Allen was selected by the Baltimore Ravens in the fourth round, 125th overall, of the 2015 NFL draft. He was the tenth running back to be selected that year. He received his first career carry during the season opener against the Denver Broncos, finishing with nine carries for 30-yards and a reception for four yards. After running back Lorenzo Taliaferro was placed on injured/reserve with a season-ending injury during Week 4 and starting running back Justin Forsett was injured during a Week 11 contest against the St. Louis Rams, the rookie, Allen, would be promoted to first string and receive his first career start the next week. Allen finished the game with a career-high 22 carries for 67 yards and five catches for 48 yards. In Week 12, Allen received his first career start and scored his first career touchdown on a 12-yard touchdown reception in the second divisional matchup against the Cleveland Browns. In the following game, against the Miami Dolphins, he had 63 rushing yards and 12 receptions for 107 yards and a receiving touchdown. In Week 16, Allen scored his first-career rushing touchdown against the Pittsburgh Steelers. Overall, he finished his rookie season with 514 rushing yards, one rushing touchdown, 45 receptions, 353 receiving yards, and two receiving touchdowns.

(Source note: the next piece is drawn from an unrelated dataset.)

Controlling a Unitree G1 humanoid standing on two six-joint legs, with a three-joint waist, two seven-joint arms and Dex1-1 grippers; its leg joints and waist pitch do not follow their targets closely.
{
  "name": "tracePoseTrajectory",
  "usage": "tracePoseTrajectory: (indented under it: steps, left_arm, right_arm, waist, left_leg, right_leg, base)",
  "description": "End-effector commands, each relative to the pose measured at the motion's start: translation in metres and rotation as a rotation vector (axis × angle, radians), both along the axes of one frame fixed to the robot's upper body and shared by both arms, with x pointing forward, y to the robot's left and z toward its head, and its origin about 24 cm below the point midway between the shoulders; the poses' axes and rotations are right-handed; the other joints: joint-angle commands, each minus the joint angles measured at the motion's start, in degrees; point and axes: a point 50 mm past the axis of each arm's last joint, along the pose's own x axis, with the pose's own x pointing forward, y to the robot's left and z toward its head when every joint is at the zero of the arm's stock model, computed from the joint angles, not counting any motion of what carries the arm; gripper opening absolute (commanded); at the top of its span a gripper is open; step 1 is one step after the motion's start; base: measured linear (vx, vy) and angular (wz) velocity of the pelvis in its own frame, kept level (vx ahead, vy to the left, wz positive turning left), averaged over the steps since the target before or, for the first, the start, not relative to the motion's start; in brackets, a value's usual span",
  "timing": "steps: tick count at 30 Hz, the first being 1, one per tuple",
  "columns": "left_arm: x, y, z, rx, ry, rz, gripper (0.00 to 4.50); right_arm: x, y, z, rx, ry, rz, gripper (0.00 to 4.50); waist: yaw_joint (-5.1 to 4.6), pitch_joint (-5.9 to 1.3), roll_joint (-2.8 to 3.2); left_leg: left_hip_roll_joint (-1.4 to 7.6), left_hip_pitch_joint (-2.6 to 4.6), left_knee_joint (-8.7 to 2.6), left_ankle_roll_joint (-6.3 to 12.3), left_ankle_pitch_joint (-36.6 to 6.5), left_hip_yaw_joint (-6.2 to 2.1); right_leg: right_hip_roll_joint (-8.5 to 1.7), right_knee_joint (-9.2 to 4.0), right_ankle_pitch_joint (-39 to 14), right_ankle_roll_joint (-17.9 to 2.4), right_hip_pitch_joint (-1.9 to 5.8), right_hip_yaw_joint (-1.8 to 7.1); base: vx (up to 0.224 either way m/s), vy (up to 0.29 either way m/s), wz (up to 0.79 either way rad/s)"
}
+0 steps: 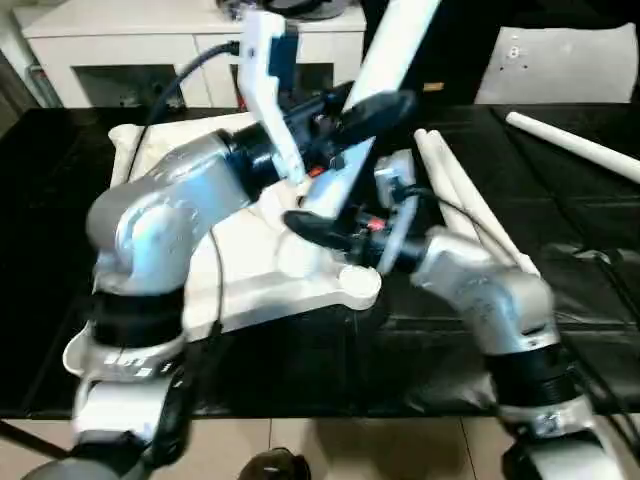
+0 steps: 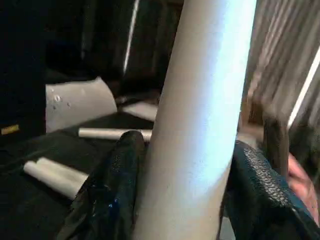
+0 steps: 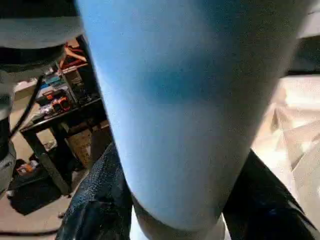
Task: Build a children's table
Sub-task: Pick table leg
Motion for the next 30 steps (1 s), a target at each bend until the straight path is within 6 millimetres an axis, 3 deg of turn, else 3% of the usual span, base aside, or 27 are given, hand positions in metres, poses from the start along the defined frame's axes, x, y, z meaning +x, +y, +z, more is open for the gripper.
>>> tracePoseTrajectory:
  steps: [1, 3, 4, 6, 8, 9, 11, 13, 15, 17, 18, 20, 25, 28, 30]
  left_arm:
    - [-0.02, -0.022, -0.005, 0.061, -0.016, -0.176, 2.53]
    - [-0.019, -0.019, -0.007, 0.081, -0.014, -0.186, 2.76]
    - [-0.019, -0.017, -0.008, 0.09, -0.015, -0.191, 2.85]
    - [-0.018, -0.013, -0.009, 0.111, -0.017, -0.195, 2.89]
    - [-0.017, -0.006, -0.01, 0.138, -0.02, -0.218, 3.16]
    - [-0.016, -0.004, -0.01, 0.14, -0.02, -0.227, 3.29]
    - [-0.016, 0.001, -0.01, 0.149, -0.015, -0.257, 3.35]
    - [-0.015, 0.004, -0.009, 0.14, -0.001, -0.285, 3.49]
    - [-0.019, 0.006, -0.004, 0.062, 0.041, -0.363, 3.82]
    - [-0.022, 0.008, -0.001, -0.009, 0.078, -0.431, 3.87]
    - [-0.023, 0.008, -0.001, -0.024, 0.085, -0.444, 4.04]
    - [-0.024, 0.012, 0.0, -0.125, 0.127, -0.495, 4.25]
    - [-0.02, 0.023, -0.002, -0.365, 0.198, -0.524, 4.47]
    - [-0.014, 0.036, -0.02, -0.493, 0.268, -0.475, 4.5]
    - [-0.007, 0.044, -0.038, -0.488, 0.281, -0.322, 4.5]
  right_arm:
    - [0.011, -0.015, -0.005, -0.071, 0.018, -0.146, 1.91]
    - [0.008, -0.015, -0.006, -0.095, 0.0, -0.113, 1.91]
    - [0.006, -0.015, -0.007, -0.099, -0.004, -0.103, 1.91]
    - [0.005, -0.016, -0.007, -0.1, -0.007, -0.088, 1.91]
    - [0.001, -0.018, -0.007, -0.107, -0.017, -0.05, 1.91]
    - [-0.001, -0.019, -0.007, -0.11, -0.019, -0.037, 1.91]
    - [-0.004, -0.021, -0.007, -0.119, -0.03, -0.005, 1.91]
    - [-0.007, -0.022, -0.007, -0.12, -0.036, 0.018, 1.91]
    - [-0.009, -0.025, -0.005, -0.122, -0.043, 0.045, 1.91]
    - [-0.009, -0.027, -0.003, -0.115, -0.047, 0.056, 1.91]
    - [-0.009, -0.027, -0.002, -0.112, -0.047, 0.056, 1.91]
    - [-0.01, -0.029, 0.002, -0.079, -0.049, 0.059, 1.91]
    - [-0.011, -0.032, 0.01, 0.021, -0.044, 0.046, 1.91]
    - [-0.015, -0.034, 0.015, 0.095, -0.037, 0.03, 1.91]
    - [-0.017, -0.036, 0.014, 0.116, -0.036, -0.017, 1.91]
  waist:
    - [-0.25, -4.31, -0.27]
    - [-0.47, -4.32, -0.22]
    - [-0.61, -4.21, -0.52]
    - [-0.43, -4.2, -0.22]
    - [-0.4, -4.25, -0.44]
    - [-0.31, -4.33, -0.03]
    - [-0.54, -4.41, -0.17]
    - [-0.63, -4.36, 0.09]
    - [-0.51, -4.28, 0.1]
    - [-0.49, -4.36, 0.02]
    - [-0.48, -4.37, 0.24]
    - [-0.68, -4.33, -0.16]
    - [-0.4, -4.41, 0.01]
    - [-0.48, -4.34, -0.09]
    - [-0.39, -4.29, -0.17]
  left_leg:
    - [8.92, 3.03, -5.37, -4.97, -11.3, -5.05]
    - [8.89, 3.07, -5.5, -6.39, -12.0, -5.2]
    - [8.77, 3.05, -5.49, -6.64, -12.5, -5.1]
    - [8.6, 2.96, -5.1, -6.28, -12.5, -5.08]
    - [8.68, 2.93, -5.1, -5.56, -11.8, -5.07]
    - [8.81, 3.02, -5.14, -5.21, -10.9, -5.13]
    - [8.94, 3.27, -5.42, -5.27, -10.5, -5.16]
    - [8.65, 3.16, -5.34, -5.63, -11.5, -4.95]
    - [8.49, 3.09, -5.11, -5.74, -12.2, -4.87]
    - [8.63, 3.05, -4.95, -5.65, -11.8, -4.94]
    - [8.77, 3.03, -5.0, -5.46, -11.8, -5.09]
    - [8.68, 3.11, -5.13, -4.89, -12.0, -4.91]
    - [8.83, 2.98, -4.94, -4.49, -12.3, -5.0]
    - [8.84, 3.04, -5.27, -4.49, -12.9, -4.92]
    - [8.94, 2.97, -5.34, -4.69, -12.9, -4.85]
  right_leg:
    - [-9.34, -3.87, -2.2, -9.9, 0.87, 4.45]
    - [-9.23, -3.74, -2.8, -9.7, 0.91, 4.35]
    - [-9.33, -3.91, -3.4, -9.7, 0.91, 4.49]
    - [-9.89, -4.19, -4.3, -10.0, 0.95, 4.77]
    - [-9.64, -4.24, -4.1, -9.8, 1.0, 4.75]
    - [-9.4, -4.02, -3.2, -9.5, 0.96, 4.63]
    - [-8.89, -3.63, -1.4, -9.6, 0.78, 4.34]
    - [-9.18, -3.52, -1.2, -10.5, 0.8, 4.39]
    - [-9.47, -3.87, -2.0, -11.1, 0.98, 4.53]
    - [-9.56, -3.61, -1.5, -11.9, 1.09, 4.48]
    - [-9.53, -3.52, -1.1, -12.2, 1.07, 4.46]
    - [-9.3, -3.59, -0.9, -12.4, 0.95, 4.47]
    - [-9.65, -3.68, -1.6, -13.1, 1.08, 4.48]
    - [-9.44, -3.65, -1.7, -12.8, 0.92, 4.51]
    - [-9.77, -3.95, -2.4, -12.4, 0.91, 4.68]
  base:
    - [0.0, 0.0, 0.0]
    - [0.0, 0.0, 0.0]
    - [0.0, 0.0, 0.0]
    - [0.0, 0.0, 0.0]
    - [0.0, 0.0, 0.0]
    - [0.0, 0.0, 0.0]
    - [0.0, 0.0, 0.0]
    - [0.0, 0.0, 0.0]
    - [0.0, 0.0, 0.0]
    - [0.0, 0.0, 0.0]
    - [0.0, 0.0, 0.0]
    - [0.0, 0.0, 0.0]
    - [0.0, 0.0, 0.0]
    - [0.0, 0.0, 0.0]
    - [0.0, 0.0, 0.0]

With the emergence of Terrance West and Kenneth Dixon in the Ravens' backfield, Allen had a very limited role in the 2016 season. Overall, in eight games, he recorded nine rushes for 34 yards and three receptions for 15 yards.

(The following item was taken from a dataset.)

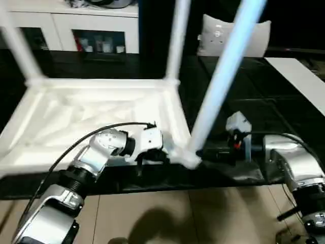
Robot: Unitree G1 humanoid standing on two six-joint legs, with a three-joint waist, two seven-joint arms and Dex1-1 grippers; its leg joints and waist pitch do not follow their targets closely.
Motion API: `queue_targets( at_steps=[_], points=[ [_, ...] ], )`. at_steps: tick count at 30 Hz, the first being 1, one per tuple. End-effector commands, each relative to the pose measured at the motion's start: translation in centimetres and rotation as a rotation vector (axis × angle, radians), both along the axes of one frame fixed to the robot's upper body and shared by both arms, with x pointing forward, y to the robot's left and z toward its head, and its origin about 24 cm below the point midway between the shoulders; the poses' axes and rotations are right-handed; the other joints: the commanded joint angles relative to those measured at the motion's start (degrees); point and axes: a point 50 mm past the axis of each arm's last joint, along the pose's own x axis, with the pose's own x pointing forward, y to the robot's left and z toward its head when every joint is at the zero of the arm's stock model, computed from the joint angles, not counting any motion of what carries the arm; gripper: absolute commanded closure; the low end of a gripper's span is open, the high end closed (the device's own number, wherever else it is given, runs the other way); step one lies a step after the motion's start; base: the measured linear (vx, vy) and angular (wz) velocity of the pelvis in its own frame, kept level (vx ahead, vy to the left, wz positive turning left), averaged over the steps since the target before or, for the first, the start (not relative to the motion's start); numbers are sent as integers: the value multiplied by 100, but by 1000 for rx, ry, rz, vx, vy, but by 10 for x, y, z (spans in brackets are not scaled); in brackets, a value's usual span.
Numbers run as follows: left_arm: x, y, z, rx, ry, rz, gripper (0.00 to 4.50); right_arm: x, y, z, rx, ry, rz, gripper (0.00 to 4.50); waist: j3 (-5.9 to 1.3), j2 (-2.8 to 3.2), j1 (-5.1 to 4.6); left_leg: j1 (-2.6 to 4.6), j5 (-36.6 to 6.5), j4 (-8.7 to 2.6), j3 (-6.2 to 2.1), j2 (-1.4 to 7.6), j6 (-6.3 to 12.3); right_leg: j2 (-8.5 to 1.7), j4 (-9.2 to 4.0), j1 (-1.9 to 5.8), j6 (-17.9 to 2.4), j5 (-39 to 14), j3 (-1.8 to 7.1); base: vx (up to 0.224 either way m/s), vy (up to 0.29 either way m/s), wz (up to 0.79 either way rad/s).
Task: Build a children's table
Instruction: Rotate leg to tighten
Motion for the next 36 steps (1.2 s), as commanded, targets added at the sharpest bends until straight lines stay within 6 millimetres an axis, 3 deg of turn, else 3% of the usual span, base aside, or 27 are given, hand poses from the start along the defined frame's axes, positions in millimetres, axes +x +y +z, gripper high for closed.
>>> queue_targets(
  at_steps=[1, 10, 19, 21, 23, 24, 25, 26, 27, 28, 30, 31, 32, 34, 35, 36],
  points=[
    [-10, -10, 1, 37, -3, -149, 450, -5, 1, 0, 10, 40, 64, 175, -390, -11, -26, 15, -1001, -363, -20, 207, 291, -454, -418, 339, -954, -1375, 334, 0, 0, 0],
    [-10, -11, 1, 31, -3, -164, 450, -14, 2, -5, 10, 103, 134, 245, -383, -26, -1, 23, -1048, -364, -21, 196, 220, -453, -445, 324, -820, -1643, 336, 0, 0, 0],
    [-7, -11, -4, 1, 27, -42, 450, -16, 10, 0, 107, 123, 99, 255, -385, -23, 13, 25, -974, -363, -18, 202, 222, -449, -441, 326, -821, -1568, 338, 0, 0, 0],
    [0, -18, -4, -44, 63, 110, 450, -8, 19, -4, 117, 115, -53, 255, -369, -36, 3, 23, -1023, -371, -19, 197, 186, -445, -454, 317, -786, -1711, 337, 0, 0, 0],
    [3, -21, -4, -60, 78, 168, 450, -5, 22, -7, 108, 106, -118, 255, -334, -26, -31, 45, -1219, -383, -32, 171, 66, -462, -523, 289, -666, -2294, 308, 0, 0, 0],
    [6, -25, -3, -75, 83, 235, 450, 3, 26, -10, 85, 81, -227, 255, -345, -49, -65, 41, -1279, -376, -41, 138, 45, -480, -590, 310, -472, -2722, 286, 0, 0, 0],
    [6, -25, -3, -75, 83, 235, 450, 3, 26, -10, 85, 81, -227, 255, -330, -36, -109, 37, -1322, -388, -51, 140, 12, -470, -617, 283, -376, -2905, 281, 0, 0, 0],
    [14, -34, 0, -124, 91, 353, 450, 20, 34, -13, 82, 73, -452, 256, -343, -50, -160, 3, -1293, -398, -73, 141, -14, -469, -600, 315, -313, -2931, 268, 0, 0, 0],
    [16, -35, 0, -131, 92, 368, 450, 21, 35, -14, 83, 75, -480, 256, -343, -50, -160, 3, -1293, -398, -73, 141, -14, -469, -600, 315, -313, -2931, 268, 0, 0, 0],
    [23, -44, 5, -176, 93, 469, 450, 32, 43, -16, 92, 109, -657, 256, -344, -33, -294, -18, -1329, -397, -93, 122, -136, -455, -600, 296, -310, -2984, 245, 0, 0, 0],
    [30, -54, 9, -225, 86, 568, 450, 37, 52, -19, 109, 140, -750, 256, -373, -44, -387, -41, -1248, -381, -101, 101, -164, -456, -594, 319, -307, -2855, 242, 0, 0, 0],
    [32, -57, 11, -236, 79, 592, 450, 38, 56, -19, 110, 118, -752, 256, -376, -33, -381, 3, -1205, -369, -79, 106, -88, -456, -617, 284, -346, -2680, 265, 0, 0, 0],
    [32, -57, 11, -236, 79, 592, 450, 38, 56, -19, 110, 118, -752, 256, -383, -40, -387, -3, -1170, -365, -68, 109, -35, -455, -601, 293, -389, -2518, 283, 0, 0, 0],
    [34, -60, 12, -240, 53, 622, 450, 39, 60, -18, 109, 53, -743, 201, -398, -59, -361, -2, -972, -347, -30, 98, 138, -438, -553, 290, -520, -2016, 315, 0, 0, 0],
    [35, -61, 13, -239, 51, 623, 450, 39, 60, -18, 106, 46, -742, 201, -403, -61, -352, -13, -906, -345, -24, 93, 177, -432, -539, 302, -545, -1902, 319, 0, 0, 0],
    [35, -61, 13, -232, 43, 622, 450, 40, 60, -17, 103, 32, -736, 178, -414, -16, -316, -29, -737, -346, -24, 96, 229, -425, -498, 325, -605, -1630, 326, 0, 0, 0]
  ],
)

Coming into the 2017 season, Allen was in competition with Danny Woodhead and Terrance West. Woodhead was lost to a hamstring injury in the season opener against the Cincinnati Bengals. In the game, Allen had 21 rushes for 71 yards in the 20–0 victory. In the Week 2 game against the Cleveland Browns, he had 14 rushes for 66 yards and five receptions for 35 yards and a receiving touchdown in the 24–10 victory. He had 21 carries for 73 yards and a touchdown three weeks later in a 30–17 win over the Oakland Raiders. In Week 10, Allen had seven catches and rushes apiece, had 65 total offensive yards, and caught a receiving touchdown in a 23–20 loss to the Tennessee Titans. He rushed five times for 15 yards and a touchdown in Week 12 against the Houston Texans as the Ravens won 23–16. Allen had his best game of the season two weeks later against the Steelers, when he carried six times for 25 yards, had two catches for 32 yards, and had two rushing touchdowns in a 38–39 shootout loss. Allen finished the 2017 season with 591 rushing yards, four rushing touchdowns, 46 receptions, 250 receiving yards, and two receiving touchdowns.

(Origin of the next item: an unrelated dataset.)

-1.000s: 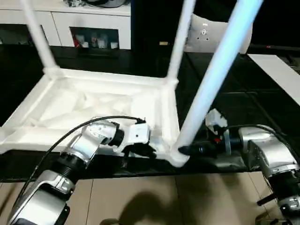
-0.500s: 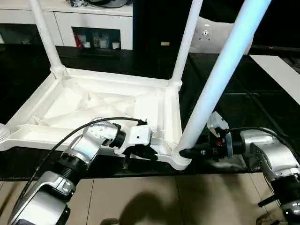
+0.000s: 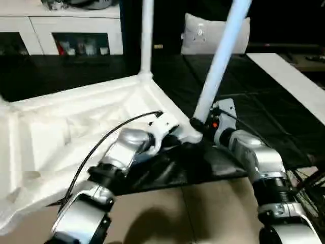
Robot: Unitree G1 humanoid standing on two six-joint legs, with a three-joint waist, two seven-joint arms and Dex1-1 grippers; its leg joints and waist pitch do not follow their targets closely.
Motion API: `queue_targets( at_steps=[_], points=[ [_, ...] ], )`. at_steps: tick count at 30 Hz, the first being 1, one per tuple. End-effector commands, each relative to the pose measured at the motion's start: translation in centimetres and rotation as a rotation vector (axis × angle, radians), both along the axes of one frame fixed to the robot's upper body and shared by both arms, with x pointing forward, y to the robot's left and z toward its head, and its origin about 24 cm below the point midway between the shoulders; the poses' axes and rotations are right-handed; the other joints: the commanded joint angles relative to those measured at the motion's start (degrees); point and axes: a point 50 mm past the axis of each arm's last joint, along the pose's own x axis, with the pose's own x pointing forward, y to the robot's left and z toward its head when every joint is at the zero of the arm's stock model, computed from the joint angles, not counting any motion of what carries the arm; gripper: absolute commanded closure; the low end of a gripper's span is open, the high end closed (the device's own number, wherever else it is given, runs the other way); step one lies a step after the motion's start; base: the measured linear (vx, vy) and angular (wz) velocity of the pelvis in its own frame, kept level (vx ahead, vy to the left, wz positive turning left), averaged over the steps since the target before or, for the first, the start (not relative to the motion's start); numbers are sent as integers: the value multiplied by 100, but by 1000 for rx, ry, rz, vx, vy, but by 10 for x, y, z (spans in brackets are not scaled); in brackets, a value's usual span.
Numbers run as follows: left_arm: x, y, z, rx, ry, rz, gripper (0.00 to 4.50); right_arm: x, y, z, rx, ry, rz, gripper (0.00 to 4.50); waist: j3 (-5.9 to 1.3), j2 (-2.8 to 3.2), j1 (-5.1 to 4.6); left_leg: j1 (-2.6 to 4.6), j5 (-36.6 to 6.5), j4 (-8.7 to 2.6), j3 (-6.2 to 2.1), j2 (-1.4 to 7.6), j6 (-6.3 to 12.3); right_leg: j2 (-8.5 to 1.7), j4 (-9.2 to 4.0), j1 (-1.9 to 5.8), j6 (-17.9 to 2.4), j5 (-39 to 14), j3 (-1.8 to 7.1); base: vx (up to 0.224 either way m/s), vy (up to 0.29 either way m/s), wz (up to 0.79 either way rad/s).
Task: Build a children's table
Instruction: Rotate leg to tighten
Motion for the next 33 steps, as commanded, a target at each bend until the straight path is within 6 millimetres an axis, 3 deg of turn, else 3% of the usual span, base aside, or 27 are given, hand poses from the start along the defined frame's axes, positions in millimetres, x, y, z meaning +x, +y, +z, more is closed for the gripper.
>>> queue_targets(
  at_steps=[1, 6, 10, 11, 14, 15, 18, 20, 21, 23, 26, 27, 31, 32, 33],
  points=[
    [5, -11, 17, -70, -74, -9, 450, -3, 14, -4, -4, 5, 66, 169, -415, -30, 48, -40, -585, -326, -19, 109, 275, -415, -462, 357, -719, -1320, 328, 0, 0, 0],
    [2, -5, 15, -30, -115, -79, 450, -7, 5, 1, 6, -35, 108, 133, -419, -8, 74, -31, -400, -329, -19, 133, 385, -412, -388, 386, -964, -686, 338, 0, 0, 0],
    [-3, 2, 13, -2, -124, -161, 450, -12, -14, 3, 17, -47, 145, 96, -402, -13, 98, -15, -635, -341, -17, 133, 357, -432, -442, 395, -868, -1118, 334, 0, 0, 0],
    [-5, 9, 10, 33, -118, -209, 450, -16, -24, 5, 16, -57, 202, 79, -401, 17, 111, -6, -681, -343, -22, 138, 346, -438, -449, 388, -842, -1179, 333, 0, 0, 0],
    [-6, 15, 8, 62, -116, -251, 450, -20, -31, 8, 18, -62, 268, 56, -389, -9, 123, -17, -762, -345, -18, 147, 318, -427, -460, 384, -801, -1320, 332, 0, 0, 0],
    [-7, 17, 8, 70, -117, -264, 450, -21, -33, 9, 21, -62, 290, 56, -393, 29, 139, -10, -800, -341, -25, 135, 316, -428, -466, 383, -782, -1371, 322, 0, 0, 0],
    [-18, 26, 9, 78, -128, -439, 450, -34, -42, 12, -55, -39, 488, 20, -382, 20, 148, 3, -873, -351, -23, 161, 318, -428, -473, 369, -777, -1416, 335, 0, 0, 0],
    [-22, 27, 9, 77, -128, -483, 450, -36, -43, 11, -78, -32, 522, 9, -382, 10, 167, -6, -873, -350, -31, 170, 319, -441, -469, 377, -789, -1418, 335, 0, 0, 0],
    [-25, 29, 8, 93, -118, -532, 450, -39, -44, 12, -86, -33, 581, 9, -382, -28, 173, 10, -879, -345, -17, 171, 323, -439, -474, 359, -832, -1412, 335, 0, 0, 0],
    [-26, 31, 7, 102, -111, -543, 450, -41, -44, 12, -79, -37, 607, 9, -379, 7, 189, 27, -916, -348, -17, 186, 324, -436, -448, 340, -905, -1365, 337, 0, 0, 0],
    [-36, 37, 6, 135, -76, -675, 450, -49, -42, 14, -57, 3, 768, 35, -376, -33, 228, 35, -957, -347, -19, 211, 336, -445, -426, 343, -979, -1351, 340, 0, 0, 0],
    [-39, 39, 6, 145, -66, -708, 450, -51, -41, 14, -54, 20, 808, 35, -377, -3, 259, 37, -951, -349, -24, 227, 335, -454, -412, 337, -1006, -1328, 341, 0, 0, 0],
    [-42, 43, 7, 159, -56, -766, 450, -55, -39, 13, -56, 47, 888, 62, -361, -14, 310, 36, -1048, -348, -10, 210, 278, -458, -444, 323, -928, -1569, 343, 0, 0, 0],
    [-43, 44, 7, 162, -55, -779, 450, -56, -38, 13, -53, 51, 904, 89, -365, -86, 303, 28, -1044, -347, -9, 210, 266, -455, -447, 331, -869, -1648, 340, 0, 0, 0],
    [-44, 44, 7, 163, -55, -783, 450, -56, -37, 13, -52, 51, 910, 97, -363, -59, 313, 25, -1024, -350, -22, 211, 250, -464, -431, 331, -867, -1663, 340, 0, 0, 0]
  ],
)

In Week 3 of the 2018 season, Allen scored both a rushing touchdown and a receiving touchdown in a 27–14 victory over the Broncos. On the 2018 season, Allen finished with 110 rushing yards and three rushing touchdowns to go along with 35 receptions for 196 receiving yards and two receiving touchdowns.

===New Orleans Saints===
On May 28, 2019, Allen signed with the New Orleans Saints. He was placed on injured reserve on July 30, 2019. He was released on August 9.

===New York Giants===
On October 11, 2019, Allen signed with the New York Giants. Allen had his first touchdown of the season, a one yard-rush in the fourth quarter, in Week 15 against the Dolphins in the 36–20 victory. In the 2019 season, he appeared in ten games and had ten carries for 36 rushing yards and one rushing touchdown.